シンの評価では近衛四聖騎士のなかでは下っ端だが試合はクリシュナのワンサイドだった。
そして近衛四聖騎士のトト、ルシャナは順当に勝ち進み、残す第一回戦はシンとラトナ・ランニングの闘いとなる。
「手加減は出来ないからな。ひとつハンデをやろう」
コキコキと首を鳴らしながらラトナはロングソードを闘技場の石畳の上に突き刺す。
物凄い技量の持ち主なのか物凄く切れ味のあるロングソードなのか、あるいはその両方なのか。

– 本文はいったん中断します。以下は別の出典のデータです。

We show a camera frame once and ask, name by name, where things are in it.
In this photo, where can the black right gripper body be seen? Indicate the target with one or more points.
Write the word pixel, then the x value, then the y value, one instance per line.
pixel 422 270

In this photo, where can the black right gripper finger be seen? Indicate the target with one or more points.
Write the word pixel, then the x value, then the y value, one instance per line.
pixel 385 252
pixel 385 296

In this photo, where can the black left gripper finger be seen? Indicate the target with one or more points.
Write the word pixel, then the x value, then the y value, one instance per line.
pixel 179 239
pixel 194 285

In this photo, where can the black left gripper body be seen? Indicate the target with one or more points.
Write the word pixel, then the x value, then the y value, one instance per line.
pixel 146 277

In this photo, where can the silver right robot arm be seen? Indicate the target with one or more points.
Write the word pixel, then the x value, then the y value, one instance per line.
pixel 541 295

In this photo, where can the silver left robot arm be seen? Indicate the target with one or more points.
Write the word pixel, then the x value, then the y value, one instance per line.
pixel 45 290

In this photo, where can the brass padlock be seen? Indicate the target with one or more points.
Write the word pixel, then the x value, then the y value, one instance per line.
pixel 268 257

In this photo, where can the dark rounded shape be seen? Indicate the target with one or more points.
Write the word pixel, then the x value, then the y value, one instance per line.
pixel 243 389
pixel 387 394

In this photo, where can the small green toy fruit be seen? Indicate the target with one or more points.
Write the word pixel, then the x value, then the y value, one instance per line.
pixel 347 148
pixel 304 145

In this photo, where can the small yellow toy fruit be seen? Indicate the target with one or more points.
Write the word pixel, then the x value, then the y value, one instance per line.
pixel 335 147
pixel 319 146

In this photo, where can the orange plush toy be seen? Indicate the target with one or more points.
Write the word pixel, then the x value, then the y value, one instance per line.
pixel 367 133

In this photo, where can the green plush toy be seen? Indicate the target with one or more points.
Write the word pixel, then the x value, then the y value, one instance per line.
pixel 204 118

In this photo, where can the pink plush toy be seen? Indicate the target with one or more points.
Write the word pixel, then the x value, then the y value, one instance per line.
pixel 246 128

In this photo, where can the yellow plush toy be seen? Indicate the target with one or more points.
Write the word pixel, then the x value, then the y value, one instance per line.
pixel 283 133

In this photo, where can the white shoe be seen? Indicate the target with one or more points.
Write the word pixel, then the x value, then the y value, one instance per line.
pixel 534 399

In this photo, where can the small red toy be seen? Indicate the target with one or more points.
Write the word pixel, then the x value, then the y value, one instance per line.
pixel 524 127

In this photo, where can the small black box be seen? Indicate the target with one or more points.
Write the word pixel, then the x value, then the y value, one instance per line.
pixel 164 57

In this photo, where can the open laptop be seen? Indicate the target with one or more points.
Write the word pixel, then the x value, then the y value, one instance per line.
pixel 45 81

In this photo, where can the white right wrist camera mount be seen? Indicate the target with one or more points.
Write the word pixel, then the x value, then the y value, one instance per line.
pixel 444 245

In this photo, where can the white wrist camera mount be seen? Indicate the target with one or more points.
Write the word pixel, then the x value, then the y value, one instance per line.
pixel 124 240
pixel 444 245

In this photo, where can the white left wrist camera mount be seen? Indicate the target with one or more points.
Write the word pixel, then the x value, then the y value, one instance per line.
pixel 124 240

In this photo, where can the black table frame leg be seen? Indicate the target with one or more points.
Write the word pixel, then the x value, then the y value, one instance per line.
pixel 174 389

「5分だけ貴女の好きなように攻撃させよう。当てればわたしも戦う。しかし掠りもしなければ試合は諦めてくれないか」
ラトナの八重歯がキラリと光る。
「そう?じゃあ試合開始して」
シンが興味なさげに手を振ると審判が試合開始を宣告する。
カン
「へ?」
自分の鎧が叩かれる音にラトナは気の抜けた声を出す。
「どうした。今の動きが見えなかったのなら期待外れもいい所だぞ」
シンは改めて3回ラトナの鎧を叩く。
途端に会場を覆っていた、正体を見せない実力も判らない猫人のコスプレ少女に対する罵声が称賛の声に変わった。
正体不明だろうが成人になりたての少女だろうが闘技場では強いが正義だ。
観客席のあちらこちらで観客が手を挙げ、それに応じるように緑の帽子緑のオーバーオールを着た小柄な鼠人が走り回る。